Humans logo

A View Out Into The Periphery

(Zenster)

By ZensterPublished 2 years ago 4 min read
Like

Fearless in the 21st Century

by Zenster

What does it mean to be fearless?

Does it mean that no loud sound or sudden surprise will elicit a physiological response? Does it mean that you can never be startled by something unexpected?

Not in my book.

However, what it means is that there is no person, place, or thing that you fear. Chronic fear is a stowaway from the imagined future that gets regularly invited into the now.

Fear, though, also warrants similes relating to breathing in that we can think of it as an involuntary thing of course because we don’t experience ourselves having to consciously breath every minute of every day. We sleep and our breathing continues… but simultaneously we generally know very well how to manage our breath at least in the basics of ‘inhale’ and ‘exhale’ whenever we consciously choose to… Some people study and practice and master breathing and continue to expand their mastery with every passing day… but the point was that to be fearless, in my book, is simply to not participate in the verb of ‘fearing’ something.

Now, it will alienate a great many readers, I would imagine, to propose that fear is like a choice when you whittle it all the way down and that we are, to an extent, responsible for understanding fear to the point of dismantling it completely… Many lives may be needed to achieve this, but once you do, it is the only way of living that makes sense.

So, with unbearable compassion one must then witness a world full of fearful loved ones who know not what they do.

Living every day afraid, if not horrified, of spiders or guns or heights or, most prevalently and perennially, pain, loss, and death.

To be unafraid of our mortality but to see virtually everyone else terrified of it is brutal on the heart-stirngs, but no one single gong can awaken everyone at once and individually, every flowerseed takes its own time to grow and bloom and seed again…

My grandfather once consoled my cousin who was being teased at a young age for being a ‘weed’ after someone said she was ‘growing like a weed’. She was in tears from the teasing and he simply told her, “A weed is just a flower in the wrong place.”

Dandelions are tremendously beneficial plants and are commonly appreciated in the right settings, but the finely crafted and manicured lawns of suburbia and gardens and parks of the rest of our nation's communities aren’t often where they are appreciated… When they grow in cracks in the sidewalk and along the fenceline, they are seen as a blemish and so they are ‘weeds’… A stalk of corn in a bean field is a weed and vice versa.

Pain, Loss, and Death are just part of the whole.
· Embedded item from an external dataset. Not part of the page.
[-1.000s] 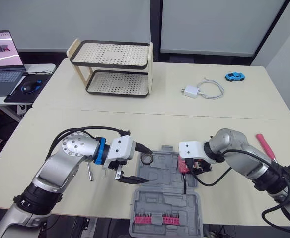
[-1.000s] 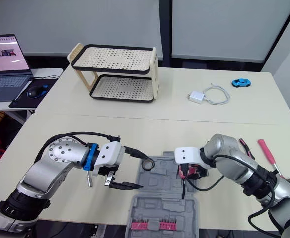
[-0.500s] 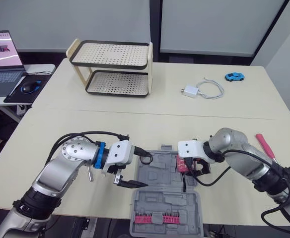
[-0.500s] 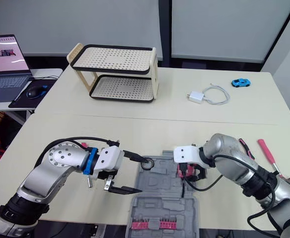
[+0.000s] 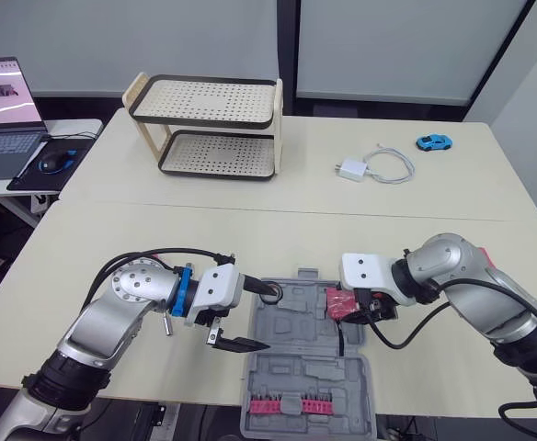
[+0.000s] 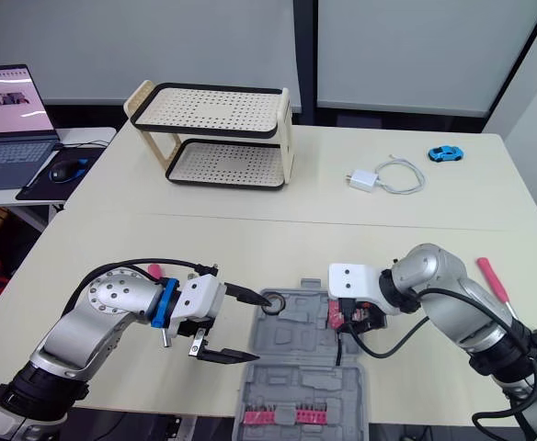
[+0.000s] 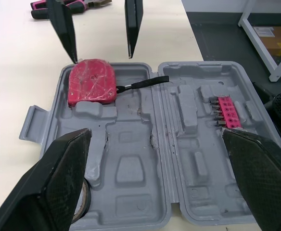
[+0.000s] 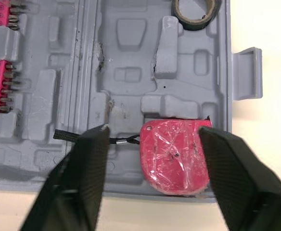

But by fearing them, you are likely missing out on more life than you realize.

In any case, my totally unsolicited advice here: First and foremost, please do your best to become and remain unafraid… and under all circumstances: don’t panic.

And ask yourself why you fear a thing in the first place and what it truly is and what you truly are and no matter what belief system you employ to get there, one simply must get to the reality of this universe (in the classical sense of ‘all that exists’) in order to be free of its 3-ring circus sideshow of suffering and loss.

Be not afraid of loss, for your fear is only from misunderstanding.

There is truly nothing to fear, not even fear itself.

But death is the really odd one, for me, because here we are very convincingly sold this idea that everything alive will die given enough time and yet there most of us go right on living in fear of death...Damn. If it all adds up to an inevitability than what good is it to be afraid anyways?

The argument in retort always is about fear being a survival tool - that without fear, we wouldn’t last as long.

This is where we will make our first incision, class… One can avoid falling off a cliff without being afraid of heights. One can avoid the biting burn of a flame without being afraid of fire. Reckless and fearless are not the same.

Fear is actually very often a mitigating factor when it comes to survival. People are often less graceful or poised or focused when they are in the grips of fear and especially 'panic', which loads like a spring over the course of time in the presence of sustained fears.

I have yet to hear a survivor story that included the phrase, “…if I hadn’t have panicked, I wouldn’t be alive today.” or "Gee, I'm sure glad I panicked in that situation."

Nope.

Panic contributes to the challenge of whatever danger one is facing. Fearful people can avoid actively panicking – but it is only through courage.

A fearless person no longer has need for courage and rather, will surely follow their inner-Tao all the rest of their days.

So, please be courageous enough to seek fearlessness in a moral and karmic fashion. It will be worth it.

humanity
Like

About the Creator

Zenster

Reader insights

Be the first to share your insights about this piece.

How does it work?

Add your insights

Comments

There are no comments for this story

Be the first to respond and start the conversation.

Sign in to comment

    Find us on social media

    Miscellaneous links

    • Explore
    • Contact
    • Privacy Policy
    • Terms of Use
    • Support

    © 2024 Creatd, Inc. All Rights Reserved.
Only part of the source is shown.